YOUR OBJECTIVE
The lines from the top of the material through the line with "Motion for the" are to be set down exactly. Leave the pictures out.

PROVIDED MATERIAL
'''

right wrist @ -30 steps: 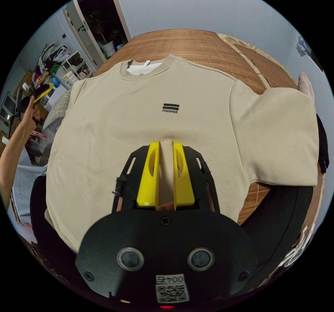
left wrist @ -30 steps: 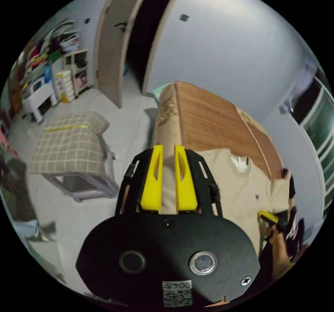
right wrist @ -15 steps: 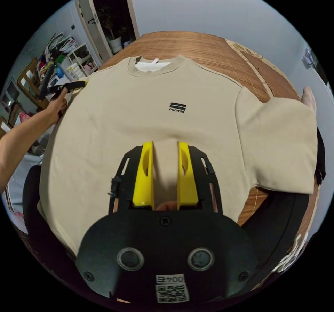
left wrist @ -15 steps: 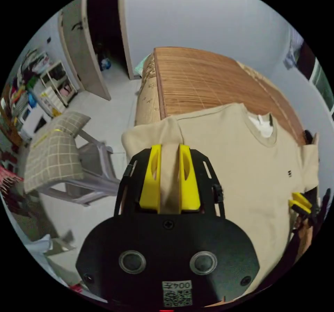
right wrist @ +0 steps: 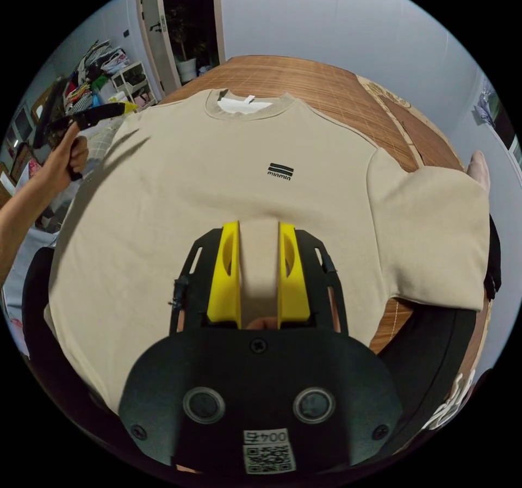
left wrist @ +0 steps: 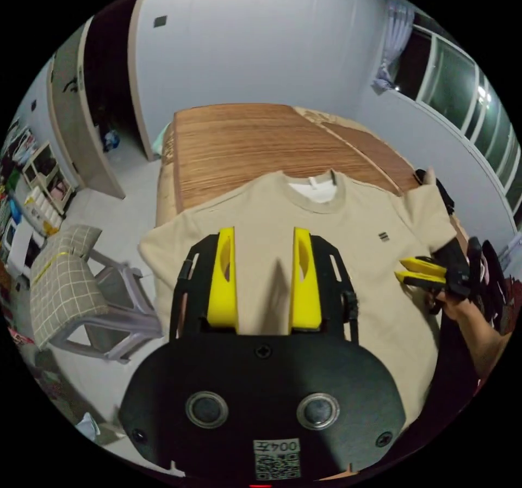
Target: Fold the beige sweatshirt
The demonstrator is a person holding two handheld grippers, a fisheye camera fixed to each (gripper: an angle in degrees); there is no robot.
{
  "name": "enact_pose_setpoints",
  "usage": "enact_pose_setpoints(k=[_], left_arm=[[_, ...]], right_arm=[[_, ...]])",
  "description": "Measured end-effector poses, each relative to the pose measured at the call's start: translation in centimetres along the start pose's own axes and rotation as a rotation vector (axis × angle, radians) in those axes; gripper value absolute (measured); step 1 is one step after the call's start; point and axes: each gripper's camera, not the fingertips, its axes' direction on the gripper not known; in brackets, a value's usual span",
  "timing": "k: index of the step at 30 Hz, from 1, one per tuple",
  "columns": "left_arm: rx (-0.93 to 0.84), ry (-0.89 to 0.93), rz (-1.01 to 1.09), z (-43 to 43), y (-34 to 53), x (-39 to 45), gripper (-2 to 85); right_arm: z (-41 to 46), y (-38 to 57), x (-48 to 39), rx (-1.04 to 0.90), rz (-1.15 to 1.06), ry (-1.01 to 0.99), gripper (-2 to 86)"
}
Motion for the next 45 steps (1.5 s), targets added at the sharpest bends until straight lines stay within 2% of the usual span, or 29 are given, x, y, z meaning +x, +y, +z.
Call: enact_pose_setpoints(k=[5, 9, 12, 13, 16, 25, 31, 45], left_arm=[[-0.162, -0.048, 0.077, 5.9, 3.2, 4.2, 19.7], [-0.152, -0.153, 0.134, 7.5, 3.9, 6.5, 20.5], [-0.157, -0.127, 0.117, 8.5, 4.1, 6.3, 20.7], [-0.156, -0.126, 0.119, 8.6, 4.1, 6.4, 20.7], [-0.153, -0.133, 0.124, 9.4, 4.3, 6.7, 20.8], [-0.146, -0.133, 0.125, 11.8, 4.4, 6.9, 20.9], [-0.144, -0.133, 0.125, 13.1, 4.0, 6.7, 20.9], [-0.172, -0.135, 0.125, 15.8, 1.4, 5.4, 20.4]], right_arm=[[-0.2, 0.4, -0.5, 0.013, -0.008, 0.004, 11.2], [-0.9, 0.3, -1.0, 0.019, -0.018, 0.023, 11.7], [-2.6, 0.7, -1.3, 0.195, -0.023, 0.026, 16.5], [-2.5, 0.8, -1.3, 0.194, -0.022, 0.041, 17.6], [-0.3, 0.2, -1.4, 0.027, -0.015, 0.069, 20.6], [-0.7, 1.0, -2.3, 0.061, 0.018, 0.173, 23.7], [-0.3, 1.0, -0.1, 0.028, 0.076, 0.048, 24.1], [-0.2, 2.1, -0.4, 0.063, 0.066, 0.043, 24.3]])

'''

RESULT
right wrist @ -30 steps: 
left wrist @ -30 steps: 
right wrist @ -15 steps: 
left wrist @ -15 steps: 
right wrist @ +0 steps: 
left wrist @ +0 steps: 
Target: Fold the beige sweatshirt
The demonstrator is a person holding two handheld grippers, a fisheye camera fixed to each (gripper: an angle in degrees); there is no robot.
{
  "name": "enact_pose_setpoints",
  "usage": "enact_pose_setpoints(k=[_], left_arm=[[_, ...]], right_arm=[[_, ...]])",
  "description": "Measured end-effector poses, each relative to the pose measured at the call's start: translation in centimetres along the start pose's own axes and rotation as a rotation vector (axis × angle, radians) in those axes; gripper value absolute (measured); step 1 is one step after the call's start; point and axes: each gripper's camera, not the fingertips, its axes' direction on the gripper not known; in brackets, a value's usual span",
  "timing": "k: index of the step at 30 Hz, from 1, one per tuple",
  "columns": "left_arm: rx (-0.93 to 0.84), ry (-0.89 to 0.93), rz (-1.01 to 1.09), z (-43 to 43), y (-34 to 53), x (-39 to 45), gripper (-2 to 85); right_arm: z (-41 to 46), y (-38 to 57), x (-48 to 39), rx (-1.04 to 0.90), rz (-1.15 to 1.06), ry (-1.01 to 0.99), gripper (-2 to 86)"
}
Motion for the next 45 steps (1.5 s), targets added at the sharpest bends until straight lines stay within 2% of the usual span, or 29 are given, x, y, z meaning +x, +y, +z.

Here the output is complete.